▶ Assigned task
As soon as the line containing "If you would place markers on the orange" appears in the material below, start returning lines exactly, and end with the line containing "In this document".

━━━ Source data ━━━

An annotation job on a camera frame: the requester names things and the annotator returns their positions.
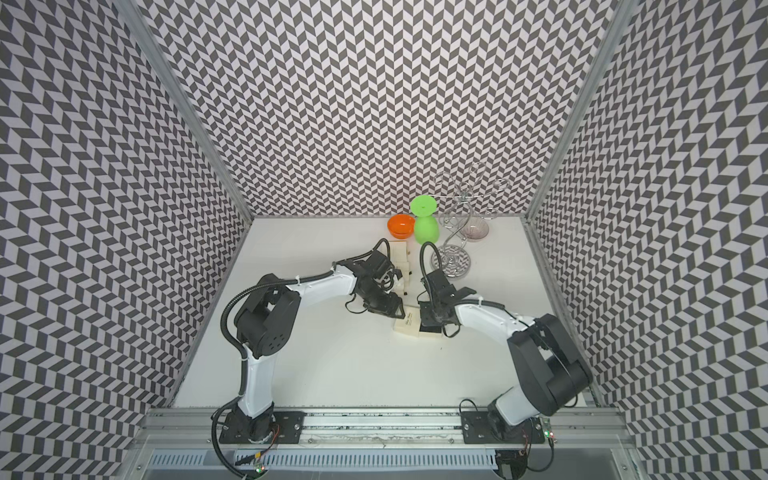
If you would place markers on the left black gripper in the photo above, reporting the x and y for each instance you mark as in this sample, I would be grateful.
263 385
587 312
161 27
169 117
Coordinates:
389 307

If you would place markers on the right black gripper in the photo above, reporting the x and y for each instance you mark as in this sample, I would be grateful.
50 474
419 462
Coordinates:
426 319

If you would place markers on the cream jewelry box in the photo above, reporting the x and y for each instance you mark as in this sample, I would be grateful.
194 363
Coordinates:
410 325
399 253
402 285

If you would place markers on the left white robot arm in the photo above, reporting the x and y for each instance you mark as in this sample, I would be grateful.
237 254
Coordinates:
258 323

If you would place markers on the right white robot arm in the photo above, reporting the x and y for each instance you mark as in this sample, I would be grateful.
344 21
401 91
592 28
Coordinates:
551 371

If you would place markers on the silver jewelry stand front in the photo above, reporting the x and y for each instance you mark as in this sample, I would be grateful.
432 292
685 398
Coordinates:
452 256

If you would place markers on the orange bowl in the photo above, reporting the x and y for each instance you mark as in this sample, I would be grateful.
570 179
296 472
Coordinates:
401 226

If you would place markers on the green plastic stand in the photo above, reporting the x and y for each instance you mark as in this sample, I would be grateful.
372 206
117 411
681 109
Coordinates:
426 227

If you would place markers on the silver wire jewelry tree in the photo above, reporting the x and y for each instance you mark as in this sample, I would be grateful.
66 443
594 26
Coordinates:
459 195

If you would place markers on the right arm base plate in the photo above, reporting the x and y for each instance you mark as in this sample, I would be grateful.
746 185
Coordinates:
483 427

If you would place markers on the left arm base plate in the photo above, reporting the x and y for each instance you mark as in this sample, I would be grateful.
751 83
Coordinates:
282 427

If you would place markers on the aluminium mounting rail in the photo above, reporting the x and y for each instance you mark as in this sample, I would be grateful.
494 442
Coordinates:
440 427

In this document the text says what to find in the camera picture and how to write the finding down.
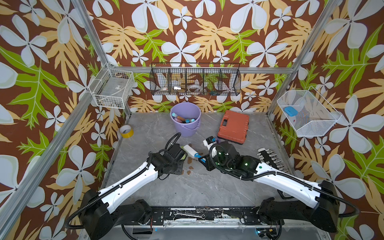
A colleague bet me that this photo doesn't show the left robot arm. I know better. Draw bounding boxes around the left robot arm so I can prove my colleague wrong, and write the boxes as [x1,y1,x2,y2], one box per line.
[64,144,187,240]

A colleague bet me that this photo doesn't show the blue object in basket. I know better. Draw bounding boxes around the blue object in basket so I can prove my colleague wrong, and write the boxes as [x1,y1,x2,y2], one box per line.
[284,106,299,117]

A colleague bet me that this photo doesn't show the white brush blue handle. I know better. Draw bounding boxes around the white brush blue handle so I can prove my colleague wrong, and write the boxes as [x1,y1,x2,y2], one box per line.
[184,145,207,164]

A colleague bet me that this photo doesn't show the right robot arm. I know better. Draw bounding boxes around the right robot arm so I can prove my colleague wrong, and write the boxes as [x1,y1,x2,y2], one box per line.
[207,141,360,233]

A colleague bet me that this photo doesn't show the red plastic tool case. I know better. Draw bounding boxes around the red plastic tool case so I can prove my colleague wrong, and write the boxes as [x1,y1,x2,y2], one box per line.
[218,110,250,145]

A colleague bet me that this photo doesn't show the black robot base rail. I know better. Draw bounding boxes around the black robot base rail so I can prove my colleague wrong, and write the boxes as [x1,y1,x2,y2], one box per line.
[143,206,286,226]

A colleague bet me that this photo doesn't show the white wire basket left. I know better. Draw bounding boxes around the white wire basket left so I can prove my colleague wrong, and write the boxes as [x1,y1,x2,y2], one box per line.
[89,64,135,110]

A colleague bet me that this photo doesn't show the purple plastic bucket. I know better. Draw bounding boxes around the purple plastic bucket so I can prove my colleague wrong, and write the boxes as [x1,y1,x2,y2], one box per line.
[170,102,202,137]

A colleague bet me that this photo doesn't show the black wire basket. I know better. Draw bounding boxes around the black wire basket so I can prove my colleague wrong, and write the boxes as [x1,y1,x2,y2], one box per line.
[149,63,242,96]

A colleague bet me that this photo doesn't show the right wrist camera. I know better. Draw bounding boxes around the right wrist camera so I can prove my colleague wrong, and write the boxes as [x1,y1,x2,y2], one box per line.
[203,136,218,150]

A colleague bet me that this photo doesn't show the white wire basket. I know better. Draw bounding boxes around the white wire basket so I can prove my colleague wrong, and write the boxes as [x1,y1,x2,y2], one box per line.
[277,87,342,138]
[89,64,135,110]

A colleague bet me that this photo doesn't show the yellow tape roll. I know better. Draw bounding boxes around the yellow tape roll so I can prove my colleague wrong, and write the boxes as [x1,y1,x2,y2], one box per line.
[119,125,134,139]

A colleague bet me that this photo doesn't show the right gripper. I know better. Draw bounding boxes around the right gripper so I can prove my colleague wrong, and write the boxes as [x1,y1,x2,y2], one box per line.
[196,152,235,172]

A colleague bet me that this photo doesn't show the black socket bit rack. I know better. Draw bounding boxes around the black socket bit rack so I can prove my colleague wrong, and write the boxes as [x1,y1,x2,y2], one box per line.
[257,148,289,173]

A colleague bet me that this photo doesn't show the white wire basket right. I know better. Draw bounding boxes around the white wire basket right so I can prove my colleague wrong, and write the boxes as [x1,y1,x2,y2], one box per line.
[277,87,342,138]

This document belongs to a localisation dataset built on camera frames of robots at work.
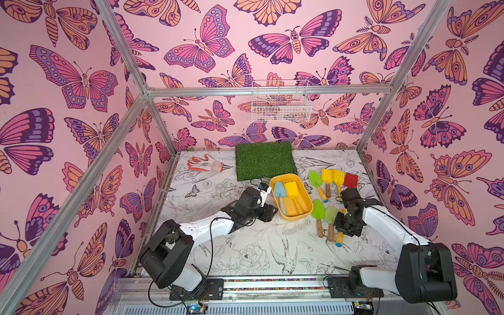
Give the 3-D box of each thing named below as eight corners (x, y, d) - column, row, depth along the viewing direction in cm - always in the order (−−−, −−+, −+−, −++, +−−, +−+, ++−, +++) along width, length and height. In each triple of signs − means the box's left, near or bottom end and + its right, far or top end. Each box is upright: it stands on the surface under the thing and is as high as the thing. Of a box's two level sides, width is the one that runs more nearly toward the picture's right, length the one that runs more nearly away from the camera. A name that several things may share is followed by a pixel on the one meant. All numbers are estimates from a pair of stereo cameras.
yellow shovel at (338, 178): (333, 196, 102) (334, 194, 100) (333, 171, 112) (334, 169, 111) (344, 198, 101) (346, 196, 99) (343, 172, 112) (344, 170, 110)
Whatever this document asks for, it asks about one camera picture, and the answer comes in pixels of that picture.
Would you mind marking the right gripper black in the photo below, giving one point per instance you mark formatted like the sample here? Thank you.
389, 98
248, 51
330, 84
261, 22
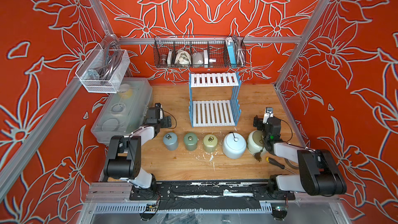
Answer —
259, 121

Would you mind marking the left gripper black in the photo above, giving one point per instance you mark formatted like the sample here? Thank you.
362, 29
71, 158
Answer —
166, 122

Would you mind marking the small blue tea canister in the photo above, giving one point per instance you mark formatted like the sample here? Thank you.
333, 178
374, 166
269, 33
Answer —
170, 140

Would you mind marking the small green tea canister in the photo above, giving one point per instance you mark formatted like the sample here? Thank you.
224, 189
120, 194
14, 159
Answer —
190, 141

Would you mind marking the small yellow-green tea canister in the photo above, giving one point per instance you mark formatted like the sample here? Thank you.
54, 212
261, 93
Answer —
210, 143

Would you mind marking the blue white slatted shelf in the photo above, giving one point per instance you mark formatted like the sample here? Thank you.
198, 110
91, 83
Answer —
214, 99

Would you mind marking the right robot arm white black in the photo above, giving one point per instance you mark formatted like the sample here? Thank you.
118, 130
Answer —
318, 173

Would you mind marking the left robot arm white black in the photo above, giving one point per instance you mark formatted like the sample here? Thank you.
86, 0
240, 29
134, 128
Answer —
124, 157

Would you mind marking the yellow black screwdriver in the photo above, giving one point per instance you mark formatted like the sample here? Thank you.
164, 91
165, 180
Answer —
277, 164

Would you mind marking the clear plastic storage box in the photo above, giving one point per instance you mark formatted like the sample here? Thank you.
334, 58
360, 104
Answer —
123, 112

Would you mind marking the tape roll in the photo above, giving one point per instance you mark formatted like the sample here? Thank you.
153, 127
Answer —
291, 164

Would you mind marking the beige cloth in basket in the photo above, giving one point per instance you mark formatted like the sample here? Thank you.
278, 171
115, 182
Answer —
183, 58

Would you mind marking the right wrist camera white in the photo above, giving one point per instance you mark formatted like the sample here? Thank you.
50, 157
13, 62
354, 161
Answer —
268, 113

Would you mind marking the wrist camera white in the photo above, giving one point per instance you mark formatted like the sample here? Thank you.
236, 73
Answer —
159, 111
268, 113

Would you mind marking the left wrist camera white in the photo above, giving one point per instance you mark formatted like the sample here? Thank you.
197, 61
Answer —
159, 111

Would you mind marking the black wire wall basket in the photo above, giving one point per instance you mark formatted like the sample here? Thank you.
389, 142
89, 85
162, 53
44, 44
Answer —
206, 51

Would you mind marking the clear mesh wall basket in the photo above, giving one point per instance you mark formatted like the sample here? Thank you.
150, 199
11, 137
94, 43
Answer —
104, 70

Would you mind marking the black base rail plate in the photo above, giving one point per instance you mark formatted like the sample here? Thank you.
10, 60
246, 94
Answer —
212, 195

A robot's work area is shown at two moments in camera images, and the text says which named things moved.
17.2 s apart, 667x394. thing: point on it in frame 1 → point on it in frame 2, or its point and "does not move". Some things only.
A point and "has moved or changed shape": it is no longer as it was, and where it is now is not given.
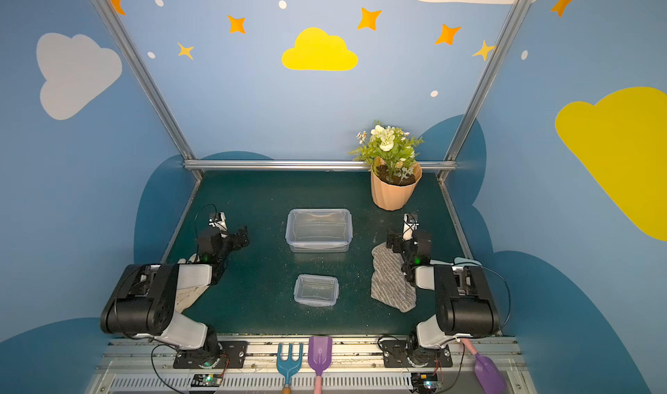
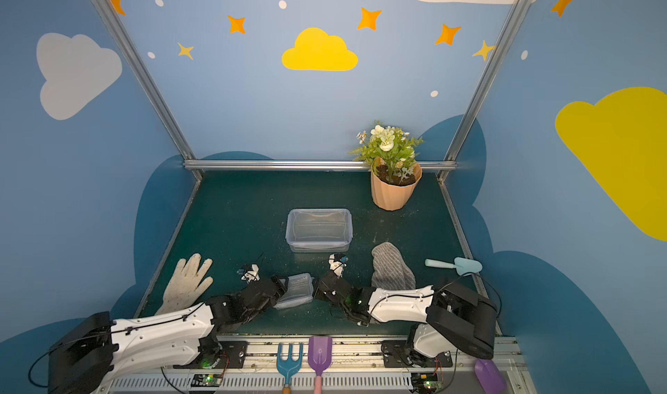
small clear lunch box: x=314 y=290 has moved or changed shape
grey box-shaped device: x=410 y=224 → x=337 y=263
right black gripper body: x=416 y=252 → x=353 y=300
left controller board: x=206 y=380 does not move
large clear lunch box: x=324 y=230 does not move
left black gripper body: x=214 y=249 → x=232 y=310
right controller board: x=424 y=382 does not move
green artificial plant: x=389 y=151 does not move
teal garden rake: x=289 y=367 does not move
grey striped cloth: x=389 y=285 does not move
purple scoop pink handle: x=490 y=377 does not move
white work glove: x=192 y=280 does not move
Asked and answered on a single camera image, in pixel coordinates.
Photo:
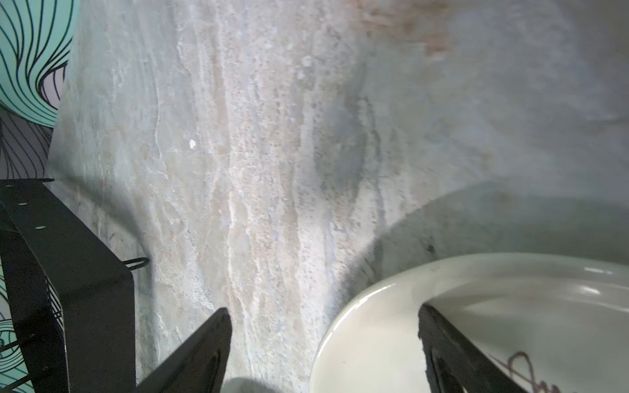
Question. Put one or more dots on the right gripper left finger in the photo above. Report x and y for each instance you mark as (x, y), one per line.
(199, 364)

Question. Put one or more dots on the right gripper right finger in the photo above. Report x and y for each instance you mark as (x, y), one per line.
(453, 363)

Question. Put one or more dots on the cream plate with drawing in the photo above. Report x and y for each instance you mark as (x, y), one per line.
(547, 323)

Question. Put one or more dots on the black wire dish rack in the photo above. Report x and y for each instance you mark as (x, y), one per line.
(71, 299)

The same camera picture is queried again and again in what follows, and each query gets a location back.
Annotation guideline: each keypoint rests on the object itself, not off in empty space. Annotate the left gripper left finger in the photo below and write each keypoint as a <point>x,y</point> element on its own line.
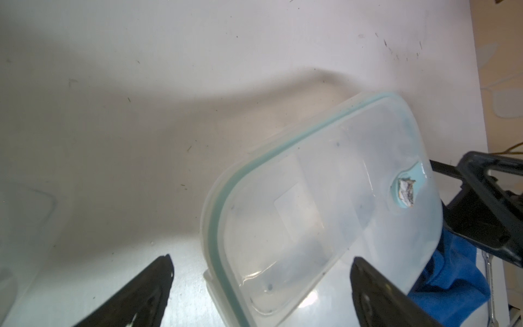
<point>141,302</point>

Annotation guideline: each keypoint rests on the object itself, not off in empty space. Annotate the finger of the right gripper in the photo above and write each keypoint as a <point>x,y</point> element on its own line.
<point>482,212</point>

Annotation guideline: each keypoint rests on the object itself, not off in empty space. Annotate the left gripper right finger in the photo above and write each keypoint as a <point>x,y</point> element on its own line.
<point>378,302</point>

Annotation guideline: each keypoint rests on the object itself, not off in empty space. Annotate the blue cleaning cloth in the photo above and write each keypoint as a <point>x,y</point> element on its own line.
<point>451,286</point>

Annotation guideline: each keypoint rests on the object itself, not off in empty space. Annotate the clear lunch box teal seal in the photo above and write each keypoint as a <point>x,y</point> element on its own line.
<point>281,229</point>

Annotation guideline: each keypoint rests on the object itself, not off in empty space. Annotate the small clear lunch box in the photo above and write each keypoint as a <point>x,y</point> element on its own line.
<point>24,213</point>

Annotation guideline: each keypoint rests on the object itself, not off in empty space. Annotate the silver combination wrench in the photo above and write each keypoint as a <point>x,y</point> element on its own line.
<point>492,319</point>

━━━

▶ Finished exercise
If you would place markers on the orange bowl in the photo above, reporting the x and y for each instance you mark as in this sample, I would be grateful.
570 179
296 472
Coordinates:
401 226

If you would place markers on the green plastic stand in the photo above, reporting the x and y for each instance you mark as in this sample, I would be grateful.
372 206
117 411
681 109
Coordinates:
426 227

If you would place markers on the silver wire jewelry tree in the photo above, reporting the x and y for each instance you mark as in this sample, I would be grateful.
66 443
594 26
Coordinates:
459 195

If you would place markers on the right arm base plate in the photo above, reporting the x and y for each instance you mark as in this sample, I would be grateful.
746 185
Coordinates:
483 427

If you would place markers on the left arm base plate in the photo above, reporting the x and y for each instance you mark as in this sample, I would be grateful.
751 83
Coordinates:
282 427

If you would place markers on the aluminium mounting rail in the photo above, reporting the x and y for each instance you mark as in this sample, I would be grateful.
494 442
Coordinates:
440 427

In this document the text says what to find in the camera picture and how to write the finding down.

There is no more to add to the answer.